If you want to investigate your roots, you’ll need to go one step at a time…
1. Start With Yourself
Begin with your full name, birthdate (year, month, day), birthplace (city, province/state, country), the names of your mother and father. Add more information to your database if you have it; for example the hospital you were born in, doctor’s name, address of your first home. If relevant, add your spouse’s name and their birth information and parents’ names. Add your wedding date and place. Add your children’s names and birthdates. You’ve begun!
2. Now Your Parents
Add your parent’s full name(s) and information just as you did yours. This is good! Keep going … siblings, grandparents, aunts, uncles …. There’s no stopping you now; you’re well on the way to making a valuable contribution to your family’s history for your children and their children and ….
3. Decide What You Want To Do
Now is a good time to ask yourself, “What am I going to do with this information? Am I looking for just facts (names, dates, places) or am I wanting to record our family history?” ‘Just the facts’ is a clean non-emotional route of information. A family history is a collection of facts, remembrances, photos and relative support documentation. It is a journey of discovery, intrigue, and surprises. IT’s FUN!
4. Seek Out Family Archives
Family records (bibles, wedding invitations, birth announcements, calendars, land records, wills) plus newspaper clippings, photographs, diaries and letters, family stories are great sources of information and prompts to encourage more questions.
5. Talk To Family Members
Families stretch far beyond siblings and parents. Use these conversations as remembrances, not necessarily facts. We all remember events from our own point of view; a view which may be influenced by age (both at time of event and age of recalling). Record these stories and their teller’s name to hand down to future generations. From within those stories glean data for further confirmation of facts and/or clues to more family discoveries.
6. Organize Your Information
As your genealogy research blossoms and information continues to pile up digitally, on table tops and in boxes, it might seem overwhelming. Take heart, it’s never too late to get organized; but how? There are as many ways to organize as there are genealogists; you need to find a method which works for you. Keep it simple. Perhaps begin with a family tree chart; first you, your siblings and then your parents. It doesn’t have to be pretty (you can do that later), just practical. You might want to start a file for each person and file by last name and then given names (women by maiden names). Having individual files allows you to quickly drop scraps of information into an appropriate file until you have time for more in-depth research and recording. Being organized will also help prevent researching the same information twice.
7. Acknowledge Your Sources
Where did you get the information? If you wish your facts to be factual you will want to know their source, just as your descendants will want to know where you got your information. A recollection fifty years after the event is not as reliable as taking the information from a diary written at the time. Government and church records of birth, deaths and marriages are reliable, some information on census records is factual but ages and name spellings may be accurate or simply useful ‘close-to’ references. Citing these sources allows you to return to them quickly and avoid repeating efforts.

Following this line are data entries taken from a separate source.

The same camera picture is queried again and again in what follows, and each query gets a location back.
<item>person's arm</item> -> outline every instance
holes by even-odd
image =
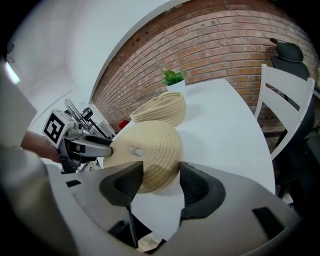
[[[60,163],[57,149],[45,136],[27,131],[22,140],[21,147],[36,153],[40,158],[46,158],[53,162]]]

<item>green plant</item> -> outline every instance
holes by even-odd
[[[185,72],[180,70],[178,73],[175,73],[172,70],[163,71],[164,80],[162,81],[167,86],[172,86],[176,83],[179,83],[185,79]]]

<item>chair backrest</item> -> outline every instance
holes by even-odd
[[[265,103],[287,130],[286,136],[271,153],[271,158],[274,159],[289,143],[304,119],[313,95],[315,81],[310,77],[305,81],[293,74],[268,67],[266,64],[262,64],[261,73],[260,94],[254,116],[256,119],[258,118],[262,103]],[[292,99],[299,106],[299,110],[296,110],[278,93],[268,88],[266,84]]]

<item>white table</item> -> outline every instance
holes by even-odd
[[[186,117],[176,130],[184,160],[250,178],[275,193],[272,160],[253,113],[225,79],[186,87]],[[119,132],[128,127],[131,121]],[[166,188],[137,194],[133,214],[158,237],[168,240],[179,227],[184,195],[180,175]]]

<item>brick wall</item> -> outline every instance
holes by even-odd
[[[161,70],[186,71],[186,84],[225,78],[252,111],[259,96],[261,64],[271,66],[269,38],[300,46],[313,78],[319,63],[304,31],[264,0],[193,0],[156,17],[133,35],[105,70],[92,101],[114,125],[166,91]],[[262,107],[263,131],[283,130]]]

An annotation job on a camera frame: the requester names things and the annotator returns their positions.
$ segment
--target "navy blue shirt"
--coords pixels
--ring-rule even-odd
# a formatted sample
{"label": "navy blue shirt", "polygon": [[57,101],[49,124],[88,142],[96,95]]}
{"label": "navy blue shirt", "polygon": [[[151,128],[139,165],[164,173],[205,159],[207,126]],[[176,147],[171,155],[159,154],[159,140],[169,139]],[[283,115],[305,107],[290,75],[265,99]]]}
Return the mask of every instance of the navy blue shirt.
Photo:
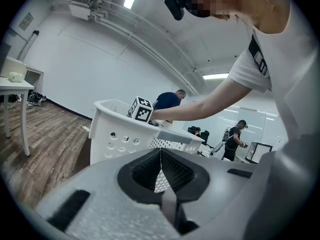
{"label": "navy blue shirt", "polygon": [[181,100],[174,92],[162,93],[157,99],[158,102],[154,106],[157,110],[169,109],[180,105]]}

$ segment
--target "person in white t-shirt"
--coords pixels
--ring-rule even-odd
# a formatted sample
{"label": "person in white t-shirt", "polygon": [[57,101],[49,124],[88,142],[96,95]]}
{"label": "person in white t-shirt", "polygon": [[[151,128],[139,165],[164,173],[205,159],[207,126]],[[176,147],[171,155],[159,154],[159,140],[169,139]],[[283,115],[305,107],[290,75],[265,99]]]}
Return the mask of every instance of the person in white t-shirt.
{"label": "person in white t-shirt", "polygon": [[228,78],[207,98],[156,110],[152,120],[204,119],[233,105],[251,90],[262,93],[269,90],[273,92],[289,140],[318,132],[319,41],[295,3],[292,0],[191,0],[190,3],[189,11],[196,14],[196,7],[201,17],[205,14],[219,19],[238,14],[248,17],[253,27],[252,40]]}

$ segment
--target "black pants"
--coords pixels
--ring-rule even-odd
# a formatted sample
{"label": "black pants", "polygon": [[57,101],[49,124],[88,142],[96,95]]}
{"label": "black pants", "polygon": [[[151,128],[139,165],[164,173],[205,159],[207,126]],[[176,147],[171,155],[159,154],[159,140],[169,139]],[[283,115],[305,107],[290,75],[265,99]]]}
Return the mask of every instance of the black pants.
{"label": "black pants", "polygon": [[228,149],[226,146],[224,147],[224,155],[223,158],[229,159],[230,161],[234,161],[236,157],[236,149],[231,150]]}

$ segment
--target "laundry basket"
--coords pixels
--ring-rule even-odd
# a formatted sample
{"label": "laundry basket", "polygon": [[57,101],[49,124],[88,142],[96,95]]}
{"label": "laundry basket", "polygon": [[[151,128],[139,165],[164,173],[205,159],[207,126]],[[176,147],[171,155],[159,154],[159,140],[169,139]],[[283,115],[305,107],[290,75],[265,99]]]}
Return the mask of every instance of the laundry basket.
{"label": "laundry basket", "polygon": [[[154,148],[169,148],[197,153],[203,139],[166,121],[160,127],[127,117],[130,105],[117,99],[96,101],[89,138],[91,141],[90,164]],[[169,186],[160,171],[155,192]]]}

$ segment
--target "white sleeve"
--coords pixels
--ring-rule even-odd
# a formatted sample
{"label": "white sleeve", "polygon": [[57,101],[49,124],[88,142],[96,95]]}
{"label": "white sleeve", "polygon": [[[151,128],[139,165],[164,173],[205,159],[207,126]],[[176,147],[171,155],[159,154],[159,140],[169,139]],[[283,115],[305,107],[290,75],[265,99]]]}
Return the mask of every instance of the white sleeve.
{"label": "white sleeve", "polygon": [[245,49],[233,64],[228,78],[263,94],[272,89],[269,75],[260,72],[249,49]]}

8. Make Use of Online Tools
Genealogy information on the internet grows daily. More and more reliable government data is being digitalized and released through government and other genealogy websites. Just because it wasn’t available last year doesn’t mean it isn’t online now (records of census, births, marriages, deaths, immigrations). Websites such as FamilySearch (free membership) and Ancestry (paid membership) offer some of these records plus information placed by well-meaning people (perhaps a distant relative) wanting to share information they have found (often without citing sources). Use this latter data as clues until you are able to confirm facts. Note your sources.
9. Share With Family
Even family members who feign they are not the least bit interested, will perk up when information is shared. Others may like to do what you’re doing but for any number of reasons can’t/don’t. Making them a part of your project will encourage them to pass on information which might be useful in your research. There is no completion date to genealogy so share information as you go along or present as gifts on family occasions – it makes for interesting conversations!
10. Don’t Forget About Yourself
Genealogy research is much like a game; one which can continue through generations. In working on your family’s history you are trying to compose a picture of family members; what kind of person they were and how they lived their lives. What are you leaving about yourself for your great-great-grandchildren? Are you going to have them put in hours of trying to figure out who you were, what you did and what you were like? Make it easy on them, write it down now! Need a little help? To Our Children’s Children: Preserving Family Histories for Generations to Come by Bob Greene, D. G. Fulford (1993) Hardcover (unpaid recommendation) has 200+ pages of just questions (about 15 to 20 on each page). Simple questions like under ‘High School’: “How did you get to school?” “Did you have a part time job? Did you babysit?” It’s astounding the memories our brains retain and when they flood back it’s almost like watching a movie. Writing memories is simply the writing down of movies playing back in your head. Don’t be shy. Remember, you are part of your family’s history too.